**WORK TO BE COMPLETED**:
Copy each line of the material below that includes the string "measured".

**STORED DATA**:
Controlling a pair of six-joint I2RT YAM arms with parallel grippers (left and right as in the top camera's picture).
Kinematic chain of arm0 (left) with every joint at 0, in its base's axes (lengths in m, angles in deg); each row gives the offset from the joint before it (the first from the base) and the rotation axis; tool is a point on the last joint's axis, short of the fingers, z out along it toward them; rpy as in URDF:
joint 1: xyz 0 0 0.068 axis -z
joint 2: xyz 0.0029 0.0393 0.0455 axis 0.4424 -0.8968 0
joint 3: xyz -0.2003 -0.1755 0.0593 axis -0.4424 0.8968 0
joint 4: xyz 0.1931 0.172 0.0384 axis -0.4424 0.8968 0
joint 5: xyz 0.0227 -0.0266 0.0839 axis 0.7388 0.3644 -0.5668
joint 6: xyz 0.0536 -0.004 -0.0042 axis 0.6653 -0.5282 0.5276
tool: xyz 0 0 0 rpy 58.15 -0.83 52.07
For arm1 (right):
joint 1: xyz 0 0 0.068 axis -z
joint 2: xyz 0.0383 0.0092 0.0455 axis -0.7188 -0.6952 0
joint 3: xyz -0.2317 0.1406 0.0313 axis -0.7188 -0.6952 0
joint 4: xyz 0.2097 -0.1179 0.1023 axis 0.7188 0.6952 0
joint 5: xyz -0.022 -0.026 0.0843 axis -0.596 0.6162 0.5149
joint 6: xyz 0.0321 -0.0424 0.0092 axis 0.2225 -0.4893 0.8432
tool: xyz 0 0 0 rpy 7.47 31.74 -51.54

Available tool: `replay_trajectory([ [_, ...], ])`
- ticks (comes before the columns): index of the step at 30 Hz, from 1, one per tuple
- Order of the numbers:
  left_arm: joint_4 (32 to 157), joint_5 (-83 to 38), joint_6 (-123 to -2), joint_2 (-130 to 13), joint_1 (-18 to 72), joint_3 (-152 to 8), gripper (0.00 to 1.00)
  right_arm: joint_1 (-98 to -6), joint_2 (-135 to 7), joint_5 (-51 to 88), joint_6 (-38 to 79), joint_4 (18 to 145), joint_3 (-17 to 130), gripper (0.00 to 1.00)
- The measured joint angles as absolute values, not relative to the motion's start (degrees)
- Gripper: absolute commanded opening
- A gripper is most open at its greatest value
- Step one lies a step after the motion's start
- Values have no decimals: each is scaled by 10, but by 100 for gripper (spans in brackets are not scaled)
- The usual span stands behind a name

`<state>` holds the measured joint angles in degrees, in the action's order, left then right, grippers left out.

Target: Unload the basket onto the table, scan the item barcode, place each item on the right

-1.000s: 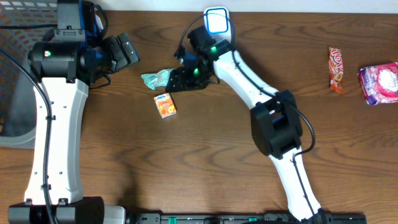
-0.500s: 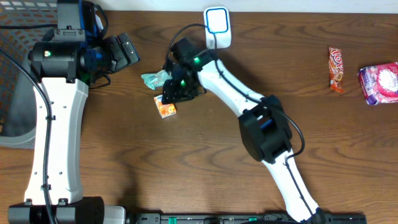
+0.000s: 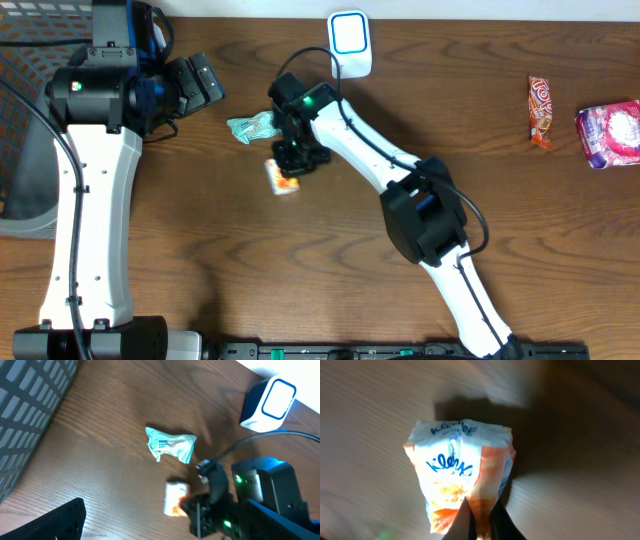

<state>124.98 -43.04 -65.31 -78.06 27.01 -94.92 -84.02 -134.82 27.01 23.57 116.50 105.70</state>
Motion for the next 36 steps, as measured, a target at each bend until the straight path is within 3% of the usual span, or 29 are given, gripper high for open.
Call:
replay_trajectory([
  [2, 1250, -430, -653, -781, 270, -949, 98, -833, -1339, 222, 237, 1212, 1056, 17],
  [3, 1250, -430, -653, -781, 270, -949, 98, -827, -1335, 194, 238, 1228, 1055, 34],
  [4, 1250, -430, -653, -781, 270, -949, 98, -819, -1328, 155, 237, 1248, 1053, 63],
  [5, 1250, -430, -653, -781, 270, -949, 98, -811, -1324, 133, 237, 1256, 1051, 75],
  [7, 1250, -430, -653, -781, 270, -949, 98, -793, -1306, 90, 228, 1266, 1048, 84],
  [10, 1250, -430, -653, -781, 270, -949, 98, -769, -1270, 60, 209, 1267, 1047, 83],
  [13, 1250, -430, -653, -781, 270, -949, 98, -764, -1237, 58, 191, 1267, 1047, 75],
  [20, 1250, -430, -653, -781, 270, -949, 98, -810, -1234, 66, 172, 1254, 1048, 63],
  [32, 1250, -430, -653, -781, 270, -949, 98, -933, -1323, -77, 187, 1232, 1048, 59],
  [36, 1250, -430, -653, -781, 270, -949, 98, -932, -1344, -99, 192, 1230, 1048, 43],
])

**RESULT BELOW**:
- The measured joint angles as absolute values, not relative to the motion's start (degrees)
`<state>` holds the measured joint angles in degrees, in the action's order, left then right, grippers left out.
Motion for the next 36 steps, as measured, a target at each bend until the straight path is within 3% of the usual span, or 29 are given, gripper high for open.

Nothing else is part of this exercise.